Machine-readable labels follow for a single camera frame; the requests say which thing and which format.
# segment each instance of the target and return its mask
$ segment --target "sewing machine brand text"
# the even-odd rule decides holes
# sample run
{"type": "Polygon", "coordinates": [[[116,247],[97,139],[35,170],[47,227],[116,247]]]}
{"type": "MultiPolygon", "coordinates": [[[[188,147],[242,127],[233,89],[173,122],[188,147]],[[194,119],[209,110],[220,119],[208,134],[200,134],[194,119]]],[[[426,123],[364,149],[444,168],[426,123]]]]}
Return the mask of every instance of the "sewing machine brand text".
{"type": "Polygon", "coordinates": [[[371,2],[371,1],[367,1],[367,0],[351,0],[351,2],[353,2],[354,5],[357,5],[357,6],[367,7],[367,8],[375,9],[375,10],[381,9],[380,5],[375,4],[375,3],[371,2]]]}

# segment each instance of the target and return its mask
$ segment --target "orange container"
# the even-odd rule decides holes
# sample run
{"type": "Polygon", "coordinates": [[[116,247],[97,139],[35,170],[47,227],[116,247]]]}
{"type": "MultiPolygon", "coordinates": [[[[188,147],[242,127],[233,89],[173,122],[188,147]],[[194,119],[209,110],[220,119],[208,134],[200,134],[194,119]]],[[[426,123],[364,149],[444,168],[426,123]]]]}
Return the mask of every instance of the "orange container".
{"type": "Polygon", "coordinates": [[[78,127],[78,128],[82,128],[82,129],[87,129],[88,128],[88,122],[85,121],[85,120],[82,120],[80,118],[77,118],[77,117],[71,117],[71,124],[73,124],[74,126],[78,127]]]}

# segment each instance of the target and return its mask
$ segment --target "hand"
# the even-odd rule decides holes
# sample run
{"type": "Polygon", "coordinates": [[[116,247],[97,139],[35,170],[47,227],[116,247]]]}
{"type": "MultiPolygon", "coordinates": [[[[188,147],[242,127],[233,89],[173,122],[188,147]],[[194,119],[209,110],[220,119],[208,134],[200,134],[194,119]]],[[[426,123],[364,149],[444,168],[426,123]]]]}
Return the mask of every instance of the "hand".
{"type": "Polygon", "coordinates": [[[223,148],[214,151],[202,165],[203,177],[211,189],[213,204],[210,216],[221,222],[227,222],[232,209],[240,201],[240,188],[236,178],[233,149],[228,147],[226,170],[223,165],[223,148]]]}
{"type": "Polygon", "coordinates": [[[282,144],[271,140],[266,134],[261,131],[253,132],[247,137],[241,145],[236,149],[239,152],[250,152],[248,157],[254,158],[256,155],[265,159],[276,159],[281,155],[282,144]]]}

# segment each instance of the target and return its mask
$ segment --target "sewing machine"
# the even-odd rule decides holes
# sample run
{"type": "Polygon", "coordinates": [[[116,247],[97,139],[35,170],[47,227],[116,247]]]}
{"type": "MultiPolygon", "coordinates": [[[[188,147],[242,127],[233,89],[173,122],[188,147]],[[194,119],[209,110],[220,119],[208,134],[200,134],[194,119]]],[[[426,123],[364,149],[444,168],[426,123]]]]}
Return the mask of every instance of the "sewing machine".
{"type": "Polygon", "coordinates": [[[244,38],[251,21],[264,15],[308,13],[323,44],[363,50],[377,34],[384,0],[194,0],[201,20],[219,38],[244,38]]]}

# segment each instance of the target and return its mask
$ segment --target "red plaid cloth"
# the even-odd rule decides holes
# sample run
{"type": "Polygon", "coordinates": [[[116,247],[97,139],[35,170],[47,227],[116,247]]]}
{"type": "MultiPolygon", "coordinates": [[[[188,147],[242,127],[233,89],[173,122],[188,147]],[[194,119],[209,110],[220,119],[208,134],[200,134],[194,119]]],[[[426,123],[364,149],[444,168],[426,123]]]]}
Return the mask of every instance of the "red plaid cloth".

◆ ◆ ◆ ◆ ◆ ◆ ◆

▸ **WHAT TO DO**
Copy each line of the data that contains the word "cloth", leaving the other lines out.

▸ **SOLVED EXERCISE**
$ segment --target "red plaid cloth"
Return the mask of every instance of the "red plaid cloth".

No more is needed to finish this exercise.